Fig. 1 | Speculative Decoding Animation. Top: Draft model generates 4 tokens quickly. Bottom: Target model verifies all 4 in parallel. After verification: Accept/Reject per token (Green=Accept, Red=Reject).

Comparison: Standard vs Speculative

Standard Decoding
Forward Pass 1 Token 1
Forward Pass 2 Token 2
Forward Pass 3 Token 3
Forward Pass 4 Token 4
Total 4 Forward Passes
Speculative Decoding
Draft (fast) 4 Tokens
Target (parallel) 4 Tokens
Accept 3 Tokens ✓
Reject & Retry 1 Token
Total 2× faster!

Key Insights

1
Draft + Target Paradigm: A small model (draft, e.g., 7B) generates quickly. A large model (target, e.g., 70B) verifies. This is asymmetric: Draft is cheap, Target is expensive. The asymmetry is the trick.
2
Parallel Verification: The key is that Target verifies all draft candidates simultaneously (a single forward pass with longer sequence).
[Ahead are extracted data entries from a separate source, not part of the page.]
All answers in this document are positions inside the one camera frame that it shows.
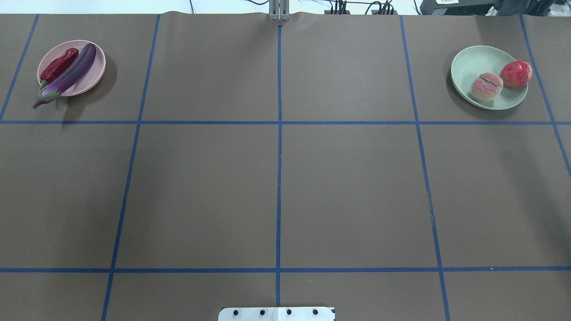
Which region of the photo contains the yellow pink peach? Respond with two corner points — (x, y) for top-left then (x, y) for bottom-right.
(471, 72), (504, 102)

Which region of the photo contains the purple eggplant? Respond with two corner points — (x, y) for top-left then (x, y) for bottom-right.
(33, 43), (96, 108)

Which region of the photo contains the red chili pepper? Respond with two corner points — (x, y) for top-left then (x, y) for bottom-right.
(40, 48), (80, 86)

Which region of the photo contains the pink plate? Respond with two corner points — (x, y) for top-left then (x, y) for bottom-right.
(36, 39), (106, 97)

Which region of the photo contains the black power adapter box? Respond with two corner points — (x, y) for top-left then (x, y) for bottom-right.
(420, 0), (496, 16)

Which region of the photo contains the aluminium frame post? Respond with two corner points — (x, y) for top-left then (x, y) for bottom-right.
(269, 0), (291, 21)

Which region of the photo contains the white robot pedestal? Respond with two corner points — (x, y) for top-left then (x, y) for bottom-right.
(218, 306), (336, 321)
This is much faster than sequential sampling.
3
Acceptance Rate is Critical: If Draft is similar to Target, many tokens are accepted (~80-90%), and speedup is ~2-3×. If Draft is poor, many rejections, and speedup drops to ~1.2×.
4
Practical Constraints: The draft model must be very similar to target (otherwise too many rejections). This means: Draft is often a smaller checkpoint of the same model, not a completely different model.
5
Latency vs Throughput: Speculative Decoding reduces latency (important for interactive use). It doesn't reduce FLOPS requirement. Ideal for: Chat APIs, real-time applications. Bad for: Batch inference, maximum throughput scenarios.
6
Allocation Decision: In a world with limited GPU budget: Speculative Decoding is an engineering trade-off between latency improvement and model complexity. Only worthwhile when latency is critical.